## Task brief
From the records below, print exactly the lines starting at the one containing "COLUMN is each" and ending at the one containing "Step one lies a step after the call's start", ends included, and nothing else.

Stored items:
----

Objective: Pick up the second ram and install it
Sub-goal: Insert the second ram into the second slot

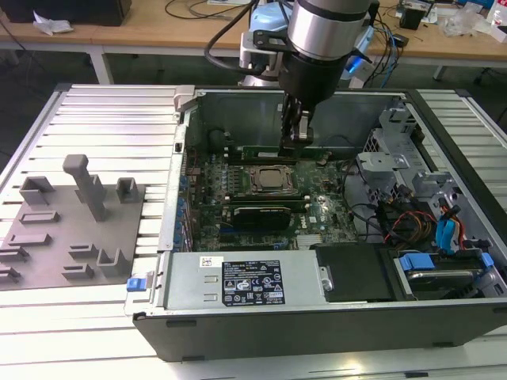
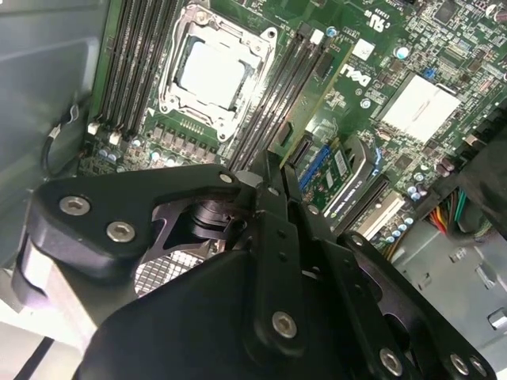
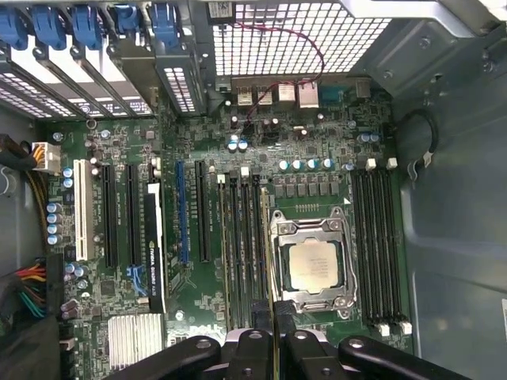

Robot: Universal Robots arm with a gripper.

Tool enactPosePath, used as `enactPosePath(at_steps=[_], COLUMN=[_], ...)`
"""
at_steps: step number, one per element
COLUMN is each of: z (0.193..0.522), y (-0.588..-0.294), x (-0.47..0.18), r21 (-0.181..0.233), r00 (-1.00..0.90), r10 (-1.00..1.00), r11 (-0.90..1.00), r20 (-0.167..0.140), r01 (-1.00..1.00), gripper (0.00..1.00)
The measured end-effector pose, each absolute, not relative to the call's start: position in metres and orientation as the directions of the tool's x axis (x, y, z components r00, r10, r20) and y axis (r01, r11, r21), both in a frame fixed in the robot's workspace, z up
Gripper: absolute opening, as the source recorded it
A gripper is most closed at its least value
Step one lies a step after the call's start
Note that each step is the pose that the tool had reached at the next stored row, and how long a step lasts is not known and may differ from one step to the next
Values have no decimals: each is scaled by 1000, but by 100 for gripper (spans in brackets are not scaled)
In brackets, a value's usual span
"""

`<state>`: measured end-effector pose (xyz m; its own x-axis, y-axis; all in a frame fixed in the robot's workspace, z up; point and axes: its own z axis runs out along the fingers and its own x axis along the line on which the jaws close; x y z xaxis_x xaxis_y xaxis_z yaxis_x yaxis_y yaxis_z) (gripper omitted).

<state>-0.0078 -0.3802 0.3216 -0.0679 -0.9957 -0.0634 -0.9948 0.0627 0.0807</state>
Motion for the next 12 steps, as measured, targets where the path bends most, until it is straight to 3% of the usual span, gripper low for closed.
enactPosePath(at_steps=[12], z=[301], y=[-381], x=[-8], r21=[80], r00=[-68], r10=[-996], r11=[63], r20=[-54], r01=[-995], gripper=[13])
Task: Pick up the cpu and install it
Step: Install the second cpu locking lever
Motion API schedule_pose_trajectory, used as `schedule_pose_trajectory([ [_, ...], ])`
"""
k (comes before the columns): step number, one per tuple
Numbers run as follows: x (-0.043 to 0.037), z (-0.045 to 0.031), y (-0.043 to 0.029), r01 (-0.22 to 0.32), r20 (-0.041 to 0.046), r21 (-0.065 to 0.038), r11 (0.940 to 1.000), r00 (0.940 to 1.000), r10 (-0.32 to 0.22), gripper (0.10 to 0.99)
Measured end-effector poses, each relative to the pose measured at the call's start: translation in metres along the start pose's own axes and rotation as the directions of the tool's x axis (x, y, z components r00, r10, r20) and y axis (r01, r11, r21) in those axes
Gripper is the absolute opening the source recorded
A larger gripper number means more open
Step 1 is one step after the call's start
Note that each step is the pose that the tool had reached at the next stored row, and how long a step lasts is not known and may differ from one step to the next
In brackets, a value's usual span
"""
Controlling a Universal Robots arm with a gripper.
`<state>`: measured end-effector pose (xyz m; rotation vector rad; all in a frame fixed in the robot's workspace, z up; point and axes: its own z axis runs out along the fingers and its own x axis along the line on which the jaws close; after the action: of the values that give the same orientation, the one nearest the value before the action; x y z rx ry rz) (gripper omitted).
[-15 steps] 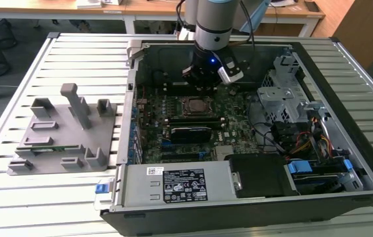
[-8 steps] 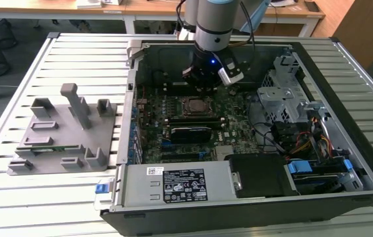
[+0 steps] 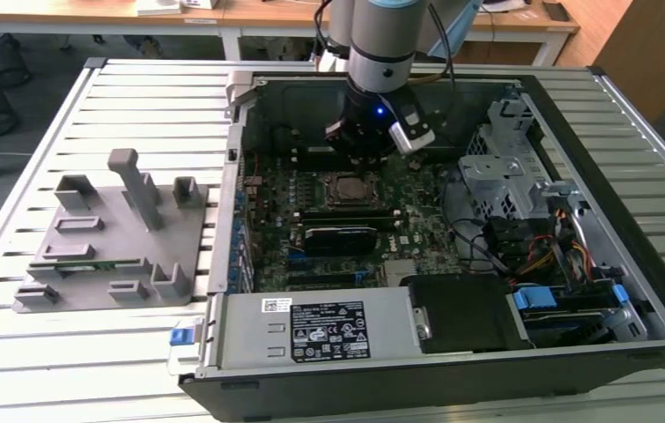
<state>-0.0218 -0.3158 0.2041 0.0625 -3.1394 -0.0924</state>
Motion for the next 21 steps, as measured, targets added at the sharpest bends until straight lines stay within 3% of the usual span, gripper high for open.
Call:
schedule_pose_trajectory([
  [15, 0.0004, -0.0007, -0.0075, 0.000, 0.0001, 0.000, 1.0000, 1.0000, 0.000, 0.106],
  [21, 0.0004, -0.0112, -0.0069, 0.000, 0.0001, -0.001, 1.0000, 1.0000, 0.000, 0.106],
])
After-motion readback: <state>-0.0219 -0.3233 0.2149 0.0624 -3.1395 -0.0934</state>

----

## Result below
COLUMN is each of: z (0.193..0.522), y (-0.588..-0.294), x (-0.47..0.18), r21 (-0.181..0.233), r00 (-1.00..0.90), r10 (-1.00..1.00), r11 (-0.90..1.00), r20 (-0.167..0.140), r01 (-1.00..1.00), gripper (0.00..1.00)
The measured end-effector pose, each absolute, not relative to the call's start: position in metres and orientation as the directions of the tool's x axis (x, y, z components r00, r10, r20) and y axis (r01, r11, r21), both in a frame fixed in the robot's workspace, z up
Gripper: absolute opening, as the source recorded it
A gripper is most closed at its least value
Step one lies a step after the call's start

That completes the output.